New Mexico Gov. Bill Richardson on Sunday said that a border-state governors conference canceled following objections from Mexican officials is the latest sign that Arizona's immigration law is hurting U.S. foreign policy.
Arizona Gov. Jan Brewer canceled the conference, set for September in Phoenix, last month after all six Mexican border governors threatened to boycott over the state's immigration law. Richardson is still trying to salvage the conference, but he said Sunday that the standoff demonstrates the harmful side effects of the law -- which the federal government challenged in a lawsuit filed Tuesday.
"Right now, we have six Mexican border governors refusing to attend a yearly border conference with American border governors because of this incident, because of this issue in Arizona. So it is harming our foreign policy," Richardson said on CNN's "State of the Union."

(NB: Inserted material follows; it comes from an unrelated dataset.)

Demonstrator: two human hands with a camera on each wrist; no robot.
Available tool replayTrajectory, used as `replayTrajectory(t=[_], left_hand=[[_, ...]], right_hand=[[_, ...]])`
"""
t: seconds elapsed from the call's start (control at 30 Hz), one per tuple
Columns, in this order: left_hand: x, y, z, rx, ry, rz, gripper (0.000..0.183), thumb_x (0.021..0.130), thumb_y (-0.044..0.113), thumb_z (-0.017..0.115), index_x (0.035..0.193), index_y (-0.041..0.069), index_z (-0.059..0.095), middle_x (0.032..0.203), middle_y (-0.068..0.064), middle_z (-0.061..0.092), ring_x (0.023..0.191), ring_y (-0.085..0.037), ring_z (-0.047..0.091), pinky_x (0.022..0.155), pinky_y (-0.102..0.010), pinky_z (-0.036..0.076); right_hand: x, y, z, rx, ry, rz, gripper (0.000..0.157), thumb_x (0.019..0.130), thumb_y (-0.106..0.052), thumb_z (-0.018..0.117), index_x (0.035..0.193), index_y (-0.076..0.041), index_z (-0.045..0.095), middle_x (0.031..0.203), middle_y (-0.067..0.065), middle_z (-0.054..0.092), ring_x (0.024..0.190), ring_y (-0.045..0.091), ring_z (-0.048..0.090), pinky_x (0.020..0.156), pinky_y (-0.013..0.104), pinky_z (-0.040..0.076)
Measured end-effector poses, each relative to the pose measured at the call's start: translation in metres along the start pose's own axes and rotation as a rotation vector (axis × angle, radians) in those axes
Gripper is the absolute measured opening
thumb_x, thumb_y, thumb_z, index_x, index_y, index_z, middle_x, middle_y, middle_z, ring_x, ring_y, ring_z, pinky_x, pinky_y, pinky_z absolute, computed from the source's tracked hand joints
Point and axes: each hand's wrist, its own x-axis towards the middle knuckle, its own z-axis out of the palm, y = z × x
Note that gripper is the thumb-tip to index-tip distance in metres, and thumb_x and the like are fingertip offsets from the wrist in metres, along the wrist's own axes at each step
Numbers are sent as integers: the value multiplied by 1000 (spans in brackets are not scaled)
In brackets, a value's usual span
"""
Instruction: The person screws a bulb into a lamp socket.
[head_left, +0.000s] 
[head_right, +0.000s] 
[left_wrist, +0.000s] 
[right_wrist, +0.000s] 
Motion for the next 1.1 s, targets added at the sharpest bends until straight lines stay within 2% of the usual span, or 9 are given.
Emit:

The Justice Department claimed the Arizona law wrongly infringed on federal responsibilities over immigration enforcement. As part of its argument, the Obama administration said the law could hurt diplomatic relations with Mexico and other countries.
However, supporters of the law say Arizona is well within its rights to enforce federal immigration law and that the state should not have to factor in foreign policy.

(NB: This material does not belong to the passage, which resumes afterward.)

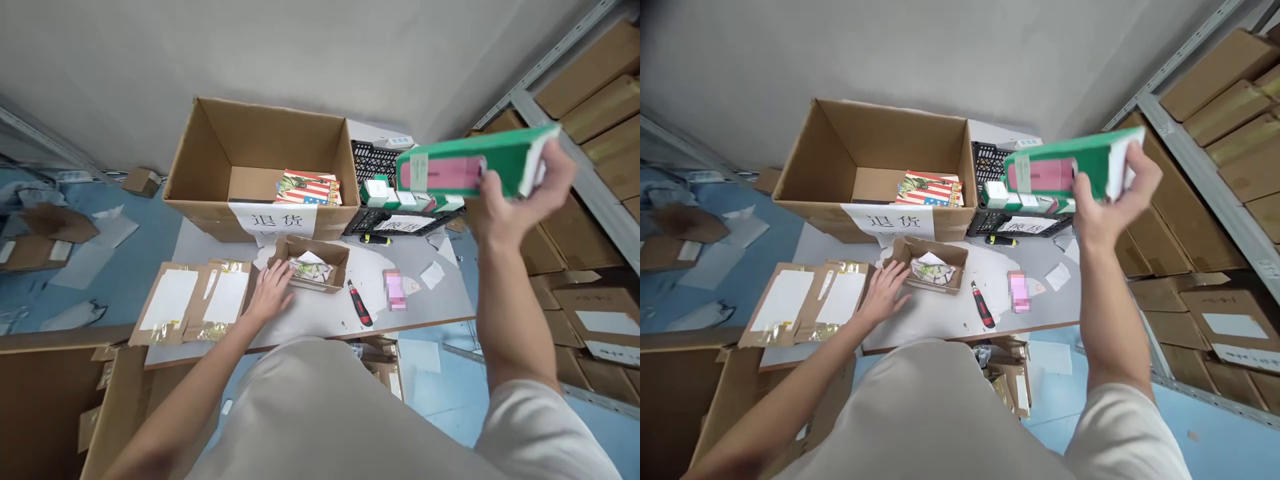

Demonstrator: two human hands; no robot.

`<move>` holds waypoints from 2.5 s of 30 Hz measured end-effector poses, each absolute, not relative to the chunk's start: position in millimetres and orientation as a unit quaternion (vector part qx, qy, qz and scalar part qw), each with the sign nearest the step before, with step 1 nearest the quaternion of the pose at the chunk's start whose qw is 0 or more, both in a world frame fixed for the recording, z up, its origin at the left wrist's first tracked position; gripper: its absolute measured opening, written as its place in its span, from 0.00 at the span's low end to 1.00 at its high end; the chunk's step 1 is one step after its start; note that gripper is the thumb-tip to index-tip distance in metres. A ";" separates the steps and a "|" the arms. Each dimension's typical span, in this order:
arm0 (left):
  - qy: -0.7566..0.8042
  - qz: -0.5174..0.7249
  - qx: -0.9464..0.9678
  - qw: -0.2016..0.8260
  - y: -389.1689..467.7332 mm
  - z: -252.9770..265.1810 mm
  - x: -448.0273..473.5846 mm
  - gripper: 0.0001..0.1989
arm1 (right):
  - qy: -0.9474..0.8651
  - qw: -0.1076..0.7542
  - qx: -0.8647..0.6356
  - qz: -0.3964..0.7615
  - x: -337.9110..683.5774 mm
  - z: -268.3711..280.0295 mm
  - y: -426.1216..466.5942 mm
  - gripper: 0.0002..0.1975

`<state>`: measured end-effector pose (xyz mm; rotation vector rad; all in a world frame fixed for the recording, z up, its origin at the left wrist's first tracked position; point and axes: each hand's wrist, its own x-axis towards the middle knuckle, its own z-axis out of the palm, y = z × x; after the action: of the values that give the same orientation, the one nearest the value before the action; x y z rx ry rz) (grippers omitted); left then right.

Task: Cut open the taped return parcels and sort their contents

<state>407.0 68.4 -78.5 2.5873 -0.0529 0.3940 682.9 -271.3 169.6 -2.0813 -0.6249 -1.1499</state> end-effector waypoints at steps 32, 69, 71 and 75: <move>0.096 0.167 0.963 0.189 45.9 -81.9 363.1 0.18 | -0.251 0.289 -0.919 -0.090 796.2 -2.5 -175.1 0.30; 0.217 -0.057 0.794 0.565 52.3 -182.1 300.2 0.53 | -0.031 0.576 -0.777 0.251 397.7 -172.6 -217.6 0.44; 0.238 -0.072 0.780 0.574 50.6 -186.2 301.1 0.51 | -0.019 0.544 -0.798 0.259 394.5 -175.3 -216.0 0.43; 0.263 -0.075 0.754 0.597 46.9 -186.2 307.4 0.49 | -0.009 0.509 -0.820 0.263 393.6 -174.7 -207.1 0.40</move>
<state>307.4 46.9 -186.2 1.7493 0.6114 -0.1739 393.6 -207.1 -174.7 -1.9750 -0.0210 0.6330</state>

Rep. Trent Franks, R-Ariz., speaking alongside Richardson on Sunday, said Brewer cannot be held responsible for Mexican officials pulling out of the border conference.
"I'm a little tired of her being kicked around and treated like that somehow she is at fault for canceling or for being the one to have to postpone this governors conference, when it was the governors from the Mexican states ... that were the ones that said that they wouldn't come," Franks said.